_WHAT NEEDS TO BE DONE_
In the entries below, find the line with "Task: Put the" and the line with "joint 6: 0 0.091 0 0". Reproduce those two lines and every line between them exactly, and nothing more.

---------------

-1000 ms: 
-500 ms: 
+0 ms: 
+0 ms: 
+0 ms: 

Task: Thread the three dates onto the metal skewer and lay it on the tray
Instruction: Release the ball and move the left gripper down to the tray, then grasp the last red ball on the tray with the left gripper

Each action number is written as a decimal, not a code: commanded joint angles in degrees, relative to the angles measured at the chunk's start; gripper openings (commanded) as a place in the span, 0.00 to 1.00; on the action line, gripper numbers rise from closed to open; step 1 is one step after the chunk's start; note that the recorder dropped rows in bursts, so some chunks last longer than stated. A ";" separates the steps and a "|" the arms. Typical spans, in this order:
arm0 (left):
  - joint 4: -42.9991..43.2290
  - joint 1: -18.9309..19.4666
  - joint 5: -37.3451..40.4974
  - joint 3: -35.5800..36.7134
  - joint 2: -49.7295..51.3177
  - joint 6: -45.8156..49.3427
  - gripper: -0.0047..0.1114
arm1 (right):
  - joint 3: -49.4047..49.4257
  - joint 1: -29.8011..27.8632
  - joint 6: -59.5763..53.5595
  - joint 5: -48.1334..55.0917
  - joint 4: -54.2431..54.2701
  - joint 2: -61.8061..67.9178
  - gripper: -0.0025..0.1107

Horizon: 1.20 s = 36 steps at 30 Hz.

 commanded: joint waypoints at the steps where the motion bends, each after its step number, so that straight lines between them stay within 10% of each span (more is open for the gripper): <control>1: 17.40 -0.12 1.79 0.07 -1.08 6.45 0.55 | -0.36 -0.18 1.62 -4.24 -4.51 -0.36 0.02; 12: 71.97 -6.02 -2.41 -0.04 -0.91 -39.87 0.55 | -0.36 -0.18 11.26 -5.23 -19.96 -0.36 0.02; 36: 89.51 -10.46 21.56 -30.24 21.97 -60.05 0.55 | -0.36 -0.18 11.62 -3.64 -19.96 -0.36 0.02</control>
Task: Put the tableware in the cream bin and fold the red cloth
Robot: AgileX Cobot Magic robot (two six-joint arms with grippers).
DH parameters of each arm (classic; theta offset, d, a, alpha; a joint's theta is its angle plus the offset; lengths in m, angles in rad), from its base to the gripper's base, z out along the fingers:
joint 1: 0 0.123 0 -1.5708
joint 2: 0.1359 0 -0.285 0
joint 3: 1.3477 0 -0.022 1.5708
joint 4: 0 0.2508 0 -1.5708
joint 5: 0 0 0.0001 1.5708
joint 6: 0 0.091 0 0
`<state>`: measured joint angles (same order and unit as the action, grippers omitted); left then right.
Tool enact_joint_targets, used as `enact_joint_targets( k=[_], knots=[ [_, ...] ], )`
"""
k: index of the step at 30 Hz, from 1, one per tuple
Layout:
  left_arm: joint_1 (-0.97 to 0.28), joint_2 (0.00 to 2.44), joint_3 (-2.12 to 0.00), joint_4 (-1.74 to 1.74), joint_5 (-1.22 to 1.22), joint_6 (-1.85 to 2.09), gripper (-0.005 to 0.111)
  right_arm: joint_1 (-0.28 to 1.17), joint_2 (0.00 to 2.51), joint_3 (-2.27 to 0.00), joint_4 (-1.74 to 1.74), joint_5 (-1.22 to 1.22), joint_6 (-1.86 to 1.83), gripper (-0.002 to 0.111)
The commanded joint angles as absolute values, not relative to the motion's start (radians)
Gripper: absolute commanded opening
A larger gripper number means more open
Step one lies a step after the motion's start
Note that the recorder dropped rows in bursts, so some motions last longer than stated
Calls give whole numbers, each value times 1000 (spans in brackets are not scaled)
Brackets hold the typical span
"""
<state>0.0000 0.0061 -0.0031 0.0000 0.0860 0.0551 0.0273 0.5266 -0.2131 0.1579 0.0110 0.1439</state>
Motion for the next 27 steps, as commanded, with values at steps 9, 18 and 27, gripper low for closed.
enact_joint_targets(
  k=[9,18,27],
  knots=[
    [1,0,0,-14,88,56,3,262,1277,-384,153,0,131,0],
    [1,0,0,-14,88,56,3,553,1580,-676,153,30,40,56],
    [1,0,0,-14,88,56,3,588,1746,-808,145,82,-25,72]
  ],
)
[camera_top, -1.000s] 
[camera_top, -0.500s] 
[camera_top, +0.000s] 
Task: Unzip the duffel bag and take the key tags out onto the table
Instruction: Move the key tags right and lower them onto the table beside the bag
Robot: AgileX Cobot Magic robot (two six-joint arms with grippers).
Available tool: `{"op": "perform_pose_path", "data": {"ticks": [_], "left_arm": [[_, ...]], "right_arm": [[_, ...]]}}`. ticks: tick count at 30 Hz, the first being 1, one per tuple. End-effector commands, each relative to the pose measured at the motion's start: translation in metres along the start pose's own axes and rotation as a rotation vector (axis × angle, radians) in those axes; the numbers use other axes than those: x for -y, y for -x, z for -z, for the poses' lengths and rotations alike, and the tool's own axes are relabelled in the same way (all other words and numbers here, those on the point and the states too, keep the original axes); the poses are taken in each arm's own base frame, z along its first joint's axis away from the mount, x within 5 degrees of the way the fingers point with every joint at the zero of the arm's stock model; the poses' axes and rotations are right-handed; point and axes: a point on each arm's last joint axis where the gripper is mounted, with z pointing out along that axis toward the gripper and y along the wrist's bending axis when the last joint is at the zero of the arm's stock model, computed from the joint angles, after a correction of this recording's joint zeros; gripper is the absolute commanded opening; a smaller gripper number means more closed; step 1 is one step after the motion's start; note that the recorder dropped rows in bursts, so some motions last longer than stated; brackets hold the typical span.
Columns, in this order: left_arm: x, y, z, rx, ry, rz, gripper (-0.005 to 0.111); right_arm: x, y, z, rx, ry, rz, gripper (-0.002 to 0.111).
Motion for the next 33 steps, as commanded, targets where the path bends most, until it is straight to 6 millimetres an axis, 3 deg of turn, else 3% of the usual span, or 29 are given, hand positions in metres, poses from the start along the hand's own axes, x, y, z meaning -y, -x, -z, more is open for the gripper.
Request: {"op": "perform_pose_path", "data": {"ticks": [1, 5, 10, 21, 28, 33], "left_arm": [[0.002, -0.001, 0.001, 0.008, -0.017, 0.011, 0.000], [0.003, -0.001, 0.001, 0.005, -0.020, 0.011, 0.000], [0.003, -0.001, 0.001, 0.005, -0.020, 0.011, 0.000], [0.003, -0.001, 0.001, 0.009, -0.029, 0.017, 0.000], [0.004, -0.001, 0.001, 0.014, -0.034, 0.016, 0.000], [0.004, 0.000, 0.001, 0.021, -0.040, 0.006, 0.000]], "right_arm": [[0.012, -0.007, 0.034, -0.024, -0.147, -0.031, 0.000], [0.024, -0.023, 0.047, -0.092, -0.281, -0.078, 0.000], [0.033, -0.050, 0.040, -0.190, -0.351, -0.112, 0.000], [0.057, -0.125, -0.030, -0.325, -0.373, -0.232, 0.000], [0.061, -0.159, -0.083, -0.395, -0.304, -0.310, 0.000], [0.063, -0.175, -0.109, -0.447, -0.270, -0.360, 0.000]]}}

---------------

_EXPECTED ANSWER_
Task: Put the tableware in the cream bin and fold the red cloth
Robot: AgileX Cobot Magic robot (two six-joint arms with grippers).
DH parameters of each arm (classic; theta offset, d, a, alpha; a joint's theta is its angle plus the offset; lengths in m, angles in rad), from its base to the gripper's base, z out along the fingers:
joint 1: 0 0.123 0 -1.5708
joint 2: 0.1359 0 -0.285 0
joint 3: 1.3477 0 -0.022 1.5708
joint 4: 0 0.2508 0 -1.5708
joint 5: 0 0 0.0001 1.5708
joint 6: 0 0.091 0 0

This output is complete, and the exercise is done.